Scientists to detoxify Cameroonian killer lakes

An international team of scientists, technicians and engineers has begun work to detoxify two Cameroonian lakes, one of which killed over 1,700 people in 1986.


The team has arrived in the West African state with the aim of reducing carbon dioxide in Lakes Nyos and Monoun in the west of the country, near the Nigerian border to tolerable levels in three to five years. The work is essential as there is a renewed build-up of carbon dioxide in the depths of the two lakes, which are located on a seismic fault. In 1986, a tremendous explosion of CO2 from Lake Nyos, killed 1,746 people as well as livestock up to 25 km away. Two years earlier a similar explosion occurred at Lake Monoun, near Nyos, killing 34.

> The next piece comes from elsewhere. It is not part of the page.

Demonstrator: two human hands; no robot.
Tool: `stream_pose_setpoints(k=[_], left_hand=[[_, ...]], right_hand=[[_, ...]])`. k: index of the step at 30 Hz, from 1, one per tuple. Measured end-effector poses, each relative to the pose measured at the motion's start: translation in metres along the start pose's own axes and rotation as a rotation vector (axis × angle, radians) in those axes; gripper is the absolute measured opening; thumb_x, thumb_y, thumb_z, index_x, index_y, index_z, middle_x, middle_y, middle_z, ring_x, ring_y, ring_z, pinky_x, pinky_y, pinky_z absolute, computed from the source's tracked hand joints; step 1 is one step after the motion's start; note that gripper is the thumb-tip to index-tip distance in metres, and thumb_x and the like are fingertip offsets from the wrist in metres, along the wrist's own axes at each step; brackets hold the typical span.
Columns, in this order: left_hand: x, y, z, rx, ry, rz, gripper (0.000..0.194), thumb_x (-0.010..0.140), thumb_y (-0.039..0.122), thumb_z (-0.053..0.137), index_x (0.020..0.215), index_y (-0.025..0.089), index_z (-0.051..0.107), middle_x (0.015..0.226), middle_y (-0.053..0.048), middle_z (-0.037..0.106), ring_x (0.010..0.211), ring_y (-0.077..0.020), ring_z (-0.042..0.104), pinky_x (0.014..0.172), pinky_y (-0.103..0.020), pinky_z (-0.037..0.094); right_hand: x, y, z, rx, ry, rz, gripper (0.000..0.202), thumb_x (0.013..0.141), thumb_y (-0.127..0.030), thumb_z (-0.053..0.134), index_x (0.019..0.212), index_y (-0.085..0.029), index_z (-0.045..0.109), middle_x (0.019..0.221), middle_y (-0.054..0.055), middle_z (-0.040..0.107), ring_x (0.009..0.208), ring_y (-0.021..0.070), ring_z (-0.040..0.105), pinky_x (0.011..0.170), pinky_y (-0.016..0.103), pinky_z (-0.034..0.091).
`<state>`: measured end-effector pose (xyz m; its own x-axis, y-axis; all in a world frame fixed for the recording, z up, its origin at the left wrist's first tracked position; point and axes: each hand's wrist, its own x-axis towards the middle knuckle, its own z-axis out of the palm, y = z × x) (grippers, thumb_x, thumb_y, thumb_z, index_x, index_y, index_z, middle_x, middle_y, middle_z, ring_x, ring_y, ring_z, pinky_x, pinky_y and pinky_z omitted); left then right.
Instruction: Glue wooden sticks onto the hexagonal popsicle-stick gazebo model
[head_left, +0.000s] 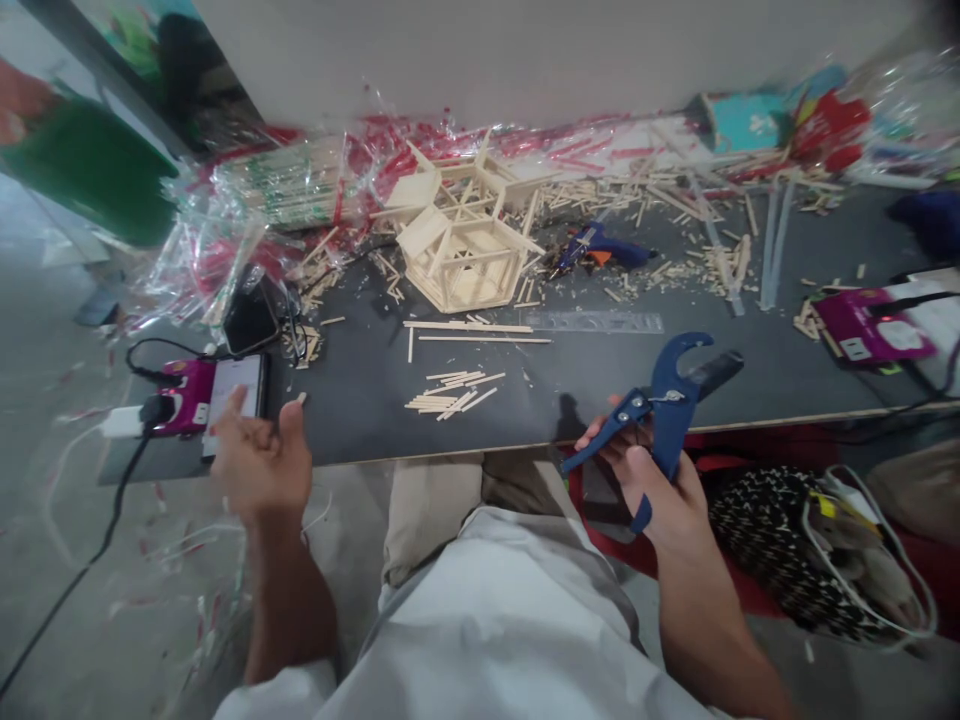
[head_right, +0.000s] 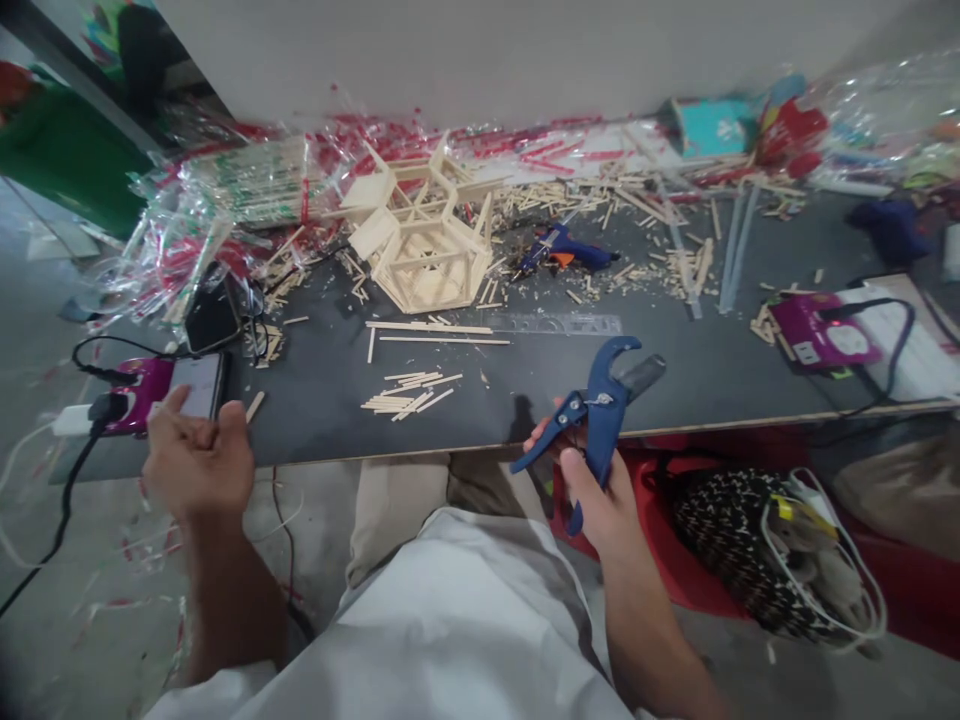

The explosions occur when dissolved CO2 seeps from springs beneath the lake and is trapped in deep water by the high hydrostatic pressure. When the CO2 saturation level is reached, the gas-rich water can be drawn up, for example by an earth tremor, triggering an explosive over-turn of the whole lake, and causing CO2 to flow over the ground surface, asphyxiating those caught in the gas cloud.

The Japanese, American and French experts are to carry out studies on ways to extract the accumulating carbon dioxide from the bowels of the lakes and siphon it into the atmosphere on a permanent basis and how to dispose of contaminated water, and will install a satellite remote control system to warn people of possible gas explosions. Since 1990, a French team has carried out a series of tests attempting to release the gas slowly through vertical pipes. One such 195-metre (640 foot) long polyethylene pipe produced a 30-metre (100 foot) jet.

The new detoxification process using 12 polyethylene pipes was developed by French volcano expert Michel Halbwachs of the University of Savoie and is called the “Nyos Organ”.

The two Cameroonian lakes, along with Lake Kivu, on the border between the Democratic Republic of Congo and Rwanda, are thought to be the only ones to accumulate carbon dioxide in the lower strata of their basins.